Rich Bisaccia deserves NFL Coach of the Year for getting the Raiders over the line like Jon Gruden hadn't
There are the typical hurdles and adversity NFL teams and head coaches endure every season, and then there's what Rich Bisaccia stepped into with the Las Vegas Raiders this year.
For how he navigated the past three months, and with Las Vegas clinching its first playoff berth since 2016, Bisaccia deserves to be voted the NFL Coach of the Year. Even though he was head coach for 12 games, there's precedent for it, as Bruce Arians won the award in 2012 when he was interim head coach as Chuck Pagano was treated for cancer.
(This writer is not one of the 50 voters who chooses the annual Associated Press awards which the NFL recognizes as its official postseason awards at the Honors ceremony, but is a member of the Pro Football Writers of America, which also does yearly awards.)
Bisaccia was named the Raiders' interim head coach on Oct. 12, after Jon Gruden resigned in the wake of a torrent of leaked emails from the investigation into the Washington Football Team showed him to be racist, misogynist, anti-gay and xenophobic. He remains the only person who has faced any real consequence in the wake of that investigation, but we digress.
Gruden, one of the game's biggest personalities because of his years on "Monday Night Football," wasn't having much success in his second go-round with the Raiders after franchise owner Mark Davis finally got his wish to lure him from the broadcast booth and back to the sideline. He'd won just 19 of 48 games in his first three full seasons, and his frenetic approach meant he often lost sight of the big picture when it came to personnel.

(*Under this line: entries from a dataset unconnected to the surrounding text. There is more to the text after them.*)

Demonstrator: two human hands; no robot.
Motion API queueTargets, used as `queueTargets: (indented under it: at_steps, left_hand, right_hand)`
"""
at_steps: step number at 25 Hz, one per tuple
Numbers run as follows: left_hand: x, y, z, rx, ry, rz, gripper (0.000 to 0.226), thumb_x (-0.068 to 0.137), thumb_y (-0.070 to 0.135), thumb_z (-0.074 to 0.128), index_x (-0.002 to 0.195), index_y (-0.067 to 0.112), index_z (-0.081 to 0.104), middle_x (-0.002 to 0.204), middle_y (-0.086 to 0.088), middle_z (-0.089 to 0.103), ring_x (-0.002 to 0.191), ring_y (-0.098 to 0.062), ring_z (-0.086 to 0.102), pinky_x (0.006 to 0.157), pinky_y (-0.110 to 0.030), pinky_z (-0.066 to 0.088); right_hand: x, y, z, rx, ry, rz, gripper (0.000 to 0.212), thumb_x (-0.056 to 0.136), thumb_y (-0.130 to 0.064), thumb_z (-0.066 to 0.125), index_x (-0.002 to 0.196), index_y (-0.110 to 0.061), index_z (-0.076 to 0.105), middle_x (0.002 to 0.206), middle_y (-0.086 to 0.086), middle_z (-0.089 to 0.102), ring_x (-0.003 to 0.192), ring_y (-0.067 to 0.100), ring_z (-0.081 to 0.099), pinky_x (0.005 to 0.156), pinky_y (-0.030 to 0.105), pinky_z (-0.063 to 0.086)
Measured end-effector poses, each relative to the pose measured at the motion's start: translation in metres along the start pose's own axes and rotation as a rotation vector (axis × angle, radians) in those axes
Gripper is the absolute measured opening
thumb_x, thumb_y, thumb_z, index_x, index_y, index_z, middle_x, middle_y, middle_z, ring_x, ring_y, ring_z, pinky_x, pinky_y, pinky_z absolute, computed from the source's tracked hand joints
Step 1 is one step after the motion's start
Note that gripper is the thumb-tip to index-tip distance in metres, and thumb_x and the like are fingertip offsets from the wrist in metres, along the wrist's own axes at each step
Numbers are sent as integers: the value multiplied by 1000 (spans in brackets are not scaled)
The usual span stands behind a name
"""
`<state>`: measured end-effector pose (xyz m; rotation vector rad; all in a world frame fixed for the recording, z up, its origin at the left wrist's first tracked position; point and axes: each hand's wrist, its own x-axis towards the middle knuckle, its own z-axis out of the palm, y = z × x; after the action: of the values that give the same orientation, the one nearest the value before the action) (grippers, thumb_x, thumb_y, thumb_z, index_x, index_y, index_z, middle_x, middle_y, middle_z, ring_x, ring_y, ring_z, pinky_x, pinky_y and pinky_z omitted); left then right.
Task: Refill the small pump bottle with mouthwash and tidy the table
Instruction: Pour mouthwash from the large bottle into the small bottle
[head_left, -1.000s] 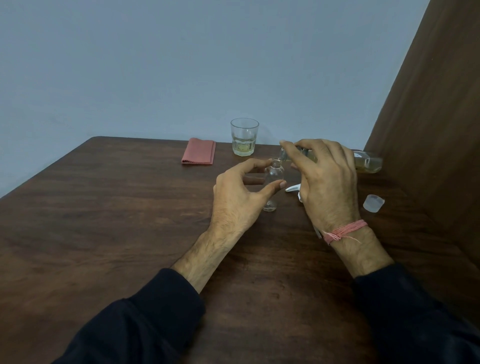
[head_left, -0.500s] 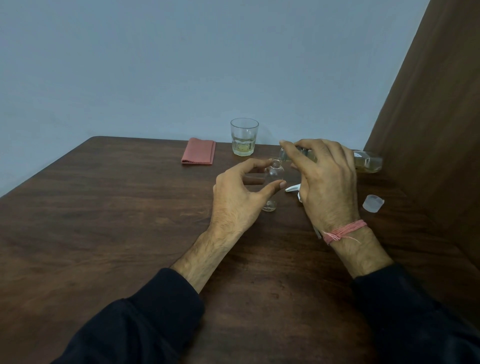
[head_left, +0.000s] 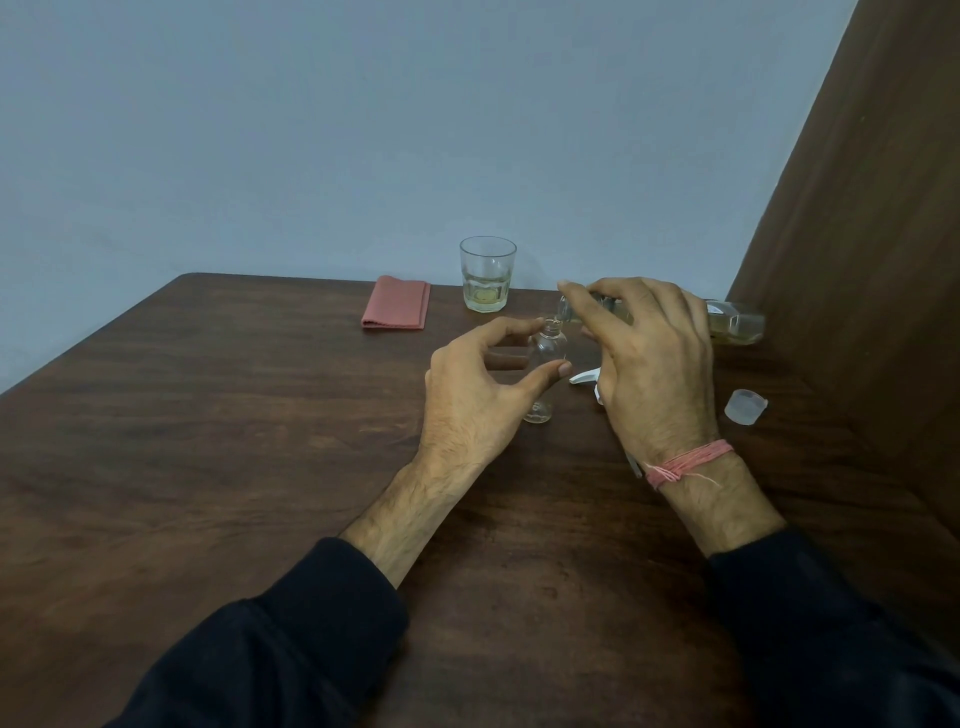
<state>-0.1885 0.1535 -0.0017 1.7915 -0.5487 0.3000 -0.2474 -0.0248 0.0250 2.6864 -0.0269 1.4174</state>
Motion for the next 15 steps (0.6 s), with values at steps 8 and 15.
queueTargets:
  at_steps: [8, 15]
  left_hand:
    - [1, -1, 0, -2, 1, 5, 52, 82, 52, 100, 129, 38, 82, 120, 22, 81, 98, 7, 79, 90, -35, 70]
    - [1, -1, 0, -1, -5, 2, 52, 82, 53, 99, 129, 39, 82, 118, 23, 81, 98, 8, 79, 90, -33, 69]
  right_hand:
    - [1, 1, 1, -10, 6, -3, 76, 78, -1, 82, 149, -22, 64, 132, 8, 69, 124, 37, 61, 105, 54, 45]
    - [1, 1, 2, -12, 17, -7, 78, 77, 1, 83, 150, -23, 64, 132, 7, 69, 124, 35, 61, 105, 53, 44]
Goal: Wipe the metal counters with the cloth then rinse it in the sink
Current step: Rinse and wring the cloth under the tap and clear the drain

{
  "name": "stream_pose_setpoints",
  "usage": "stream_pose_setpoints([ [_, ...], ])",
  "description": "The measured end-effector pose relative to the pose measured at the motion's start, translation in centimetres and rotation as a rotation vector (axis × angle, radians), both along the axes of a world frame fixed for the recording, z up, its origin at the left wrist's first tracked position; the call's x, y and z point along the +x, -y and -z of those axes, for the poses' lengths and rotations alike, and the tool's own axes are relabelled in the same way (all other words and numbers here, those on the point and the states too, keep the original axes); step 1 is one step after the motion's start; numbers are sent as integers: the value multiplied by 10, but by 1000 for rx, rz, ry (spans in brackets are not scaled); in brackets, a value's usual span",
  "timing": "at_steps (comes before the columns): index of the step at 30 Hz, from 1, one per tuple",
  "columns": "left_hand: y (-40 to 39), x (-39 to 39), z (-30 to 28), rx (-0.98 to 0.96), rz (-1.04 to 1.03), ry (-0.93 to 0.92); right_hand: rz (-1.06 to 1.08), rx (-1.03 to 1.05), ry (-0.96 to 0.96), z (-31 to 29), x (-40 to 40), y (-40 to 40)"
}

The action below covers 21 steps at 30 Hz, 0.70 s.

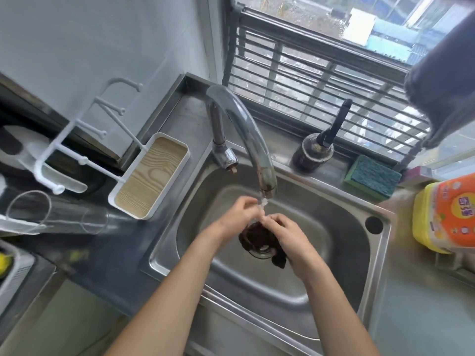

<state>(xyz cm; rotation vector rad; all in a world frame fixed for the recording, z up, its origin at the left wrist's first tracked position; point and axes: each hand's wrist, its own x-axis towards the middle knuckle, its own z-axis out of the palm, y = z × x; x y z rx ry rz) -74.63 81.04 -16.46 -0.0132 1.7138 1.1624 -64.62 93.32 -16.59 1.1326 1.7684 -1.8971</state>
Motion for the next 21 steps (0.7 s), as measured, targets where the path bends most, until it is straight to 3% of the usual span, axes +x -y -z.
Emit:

When Gruden stepped away after a Week 5 loss to Chicago, Las Vegas was 3-2.
The Raiders' special teams coordinator, Bisaccia had never been a head coach at any level before Davis named him as interim. But as the man in charge of special teams, he had experience working with pretty much every player on the roster.
He also apparently has a calm demeanor that would come in handy on and off the field in the coming months.
After the Raiders' first game post-Gruden, a win over division rival Denver, running back Josh Jacobs said, "Man, the sideline ... it was like [there was no] anxiety. It was weird. It was like everybody felt calm. You didn't have somebody cussing at you or going crazy at the refs. None of that."
Three weeks after taking over, Bisaccia had to navigate the Raiders through another major event. Wide receiver Henry Ruggs III, a 2020 first-round draft pick, was arrested and is facing multiple charges after a car crash in which he was allegedly driving drunk, hit over 150 MPH on a city street and slammed into another car, killing a woman inside.
Just three days later, the team's other 2020 first-round draft pick, Damon Arnette, was seen on video brandishing a gun and threatening to kill someone, just the latest of several incidents the Raiders tried to counsel him through, including a hit-and-run and an incident with a valet worker on the city's famed Strip. Arnette, like Ruggs, was released.
After winning their first two games under Bisaccia, the Raiders lost three in a row, beat the Cowboys in overtime on Thanksgiving, then lost two more, falling to 6-7. They looked poised for a late-season fade.
But Bisaccia did what Gruden hadn't. He got Las Vegas over the finish line.
In 2019 under Gruden, the Raiders started 6-4 but finished 7-9. In 2020, they started 6-3 and finished 8-8.
With Bisaccia at the helm, and despite a 48-9 dismantling at the hands of the Kansas City Chiefs in Week 14, the Raiders didn't fade. They fought. He's said to have the trust and buy-in from players essential to every coach, and that was key over the final month of the regular season.
Las Vegas beat the Browns, Broncos and Colts, setting themselves up for Sunday night's finale against their AFC West foe, the Chargers. Whoever won would be in the playoffs, though thanks to Indianapolis' Florida face-plant earlier in the day, if the game ended in a tie both Las Vegas and Los Angeles would have made the postseason.
It was an incredibly entertaining game, both because of the stakes and the play. The Chargers' Justin Herbert firmly declared himself a franchise QB for those who may have still been on the fence about him, and the Raiders, while they gave up a 15-point lead, didn't ultimately collapse and won in overtime on a last-second field goal.
All four of Vegas' wins to get to the postseason were close, by a total of 12 points, and three came via walk-off field goals. They won three games in overtime this season, too. They're a team that knows how to persevere and perform when it's close.
Tennessee's Mike Vrabel certainly deserves a great deal of consideration for Coach of the Year as well. The Titans are the No. 1 seed in the AFC despite losing superstar back Derrick Henry for the final nine games of the regular season (in welcome news he returned to practice last week) and setting an NFL record for most players used in a season. Green Bay's Matt LaFleur has his share of supporters for the recognition as well.
But for our money, it should be Bisaccia for leading the Raiders through some terrible circumstances and into the postseason.